*WHAT YOU ARE ASKED TO DO*: Give the listing again in full, exactly as written.

[[ COLLECTED MATERIAL, beginning ]]

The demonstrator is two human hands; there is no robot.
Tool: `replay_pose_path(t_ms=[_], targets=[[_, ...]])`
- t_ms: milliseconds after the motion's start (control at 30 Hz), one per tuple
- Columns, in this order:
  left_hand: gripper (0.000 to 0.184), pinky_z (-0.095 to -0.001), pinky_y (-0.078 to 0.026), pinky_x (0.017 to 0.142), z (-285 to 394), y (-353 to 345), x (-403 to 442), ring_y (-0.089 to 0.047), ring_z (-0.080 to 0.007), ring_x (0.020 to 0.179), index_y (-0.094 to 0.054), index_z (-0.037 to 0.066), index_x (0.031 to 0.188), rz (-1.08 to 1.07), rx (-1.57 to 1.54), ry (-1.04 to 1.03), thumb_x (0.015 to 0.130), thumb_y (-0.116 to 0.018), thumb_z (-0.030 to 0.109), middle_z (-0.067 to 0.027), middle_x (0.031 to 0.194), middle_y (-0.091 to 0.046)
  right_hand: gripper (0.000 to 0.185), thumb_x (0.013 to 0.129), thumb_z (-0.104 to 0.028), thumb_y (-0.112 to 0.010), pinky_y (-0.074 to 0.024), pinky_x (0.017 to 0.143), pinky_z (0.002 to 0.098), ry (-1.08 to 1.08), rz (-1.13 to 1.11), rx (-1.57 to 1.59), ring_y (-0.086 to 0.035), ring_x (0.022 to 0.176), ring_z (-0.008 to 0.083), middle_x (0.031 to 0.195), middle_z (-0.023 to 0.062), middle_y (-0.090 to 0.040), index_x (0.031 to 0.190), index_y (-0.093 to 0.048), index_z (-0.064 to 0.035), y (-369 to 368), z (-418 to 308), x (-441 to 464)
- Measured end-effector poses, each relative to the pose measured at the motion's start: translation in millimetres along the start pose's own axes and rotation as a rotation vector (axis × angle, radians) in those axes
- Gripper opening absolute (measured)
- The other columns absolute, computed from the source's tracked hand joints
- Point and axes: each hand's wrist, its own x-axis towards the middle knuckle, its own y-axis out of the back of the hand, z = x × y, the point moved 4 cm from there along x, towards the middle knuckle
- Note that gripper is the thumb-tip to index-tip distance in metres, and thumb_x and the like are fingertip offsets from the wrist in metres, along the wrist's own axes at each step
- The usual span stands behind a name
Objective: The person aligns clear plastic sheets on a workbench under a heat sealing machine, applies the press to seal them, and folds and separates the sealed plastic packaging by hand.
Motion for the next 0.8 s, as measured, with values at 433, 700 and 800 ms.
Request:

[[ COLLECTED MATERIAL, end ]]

*ANSWER TO THIS EXERCISE*:
The demonstrator is two human hands; there is no robot.
Tool: `replay_pose_path(t_ms=[_], targets=[[_, ...]])`
- t_ms: milliseconds after the motion's start (control at 30 Hz), one per tuple
- Columns, in this order:
  left_hand: gripper (0.000 to 0.184), pinky_z (-0.095 to -0.001), pinky_y (-0.078 to 0.026), pinky_x (0.017 to 0.142), z (-285 to 394), y (-353 to 345), x (-403 to 442), ring_y (-0.089 to 0.047), ring_z (-0.080 to 0.007), ring_x (0.020 to 0.179), index_y (-0.094 to 0.054), index_z (-0.037 to 0.066), index_x (0.031 to 0.188), rz (-1.08 to 1.07), rx (-1.57 to 1.54), ry (-1.04 to 1.03), thumb_x (0.015 to 0.130), thumb_y (-0.116 to 0.018), thumb_z (-0.030 to 0.109), middle_z (-0.067 to 0.027), middle_x (0.031 to 0.194), middle_y (-0.091 to 0.046)
  right_hand: gripper (0.000 to 0.185), thumb_x (0.013 to 0.129), thumb_z (-0.104 to 0.028), thumb_y (-0.112 to 0.010), pinky_y (-0.074 to 0.024), pinky_x (0.017 to 0.143), pinky_z (0.002 to 0.098), ry (-1.08 to 1.08), rz (-1.13 to 1.11), rx (-1.57 to 1.59), ring_y (-0.086 to 0.035), ring_x (0.022 to 0.176), ring_z (-0.008 to 0.083), middle_x (0.031 to 0.195), middle_z (-0.023 to 0.062), middle_y (-0.090 to 0.040), index_x (0.031 to 0.190), index_y (-0.093 to 0.048), index_z (-0.064 to 0.035), y (-369 to 368), z (-418 to 308), x (-441 to 464)
- Measured end-effector poses, each relative to the pose measured at the motion's start: translation in millimetres along the start pose's own axes and rotation as a rotation vector (axis × angle, radians) in those axes
- Gripper opening absolute (measured)
- The other columns absolute, computed from the source's tracked hand joints
- Point and axes: each hand's wrist, its own x-axis towards the middle knuckle, its own y-axis out of the back of the hand, z = x × y, the point moved 4 cm from there along x, towards the middle knuckle
- Note that gripper is the thumb-tip to index-tip distance in metres, and thumb_x and the like are fingertip offsets from the wrist in metres, along the wrist's own axes at each step
- The usual span stands behind a name
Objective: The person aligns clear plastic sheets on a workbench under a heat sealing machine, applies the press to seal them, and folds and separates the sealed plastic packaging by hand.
Motion for the next 0.8 s, as measured, with values at 433, 700 and 800 ms.
Request:

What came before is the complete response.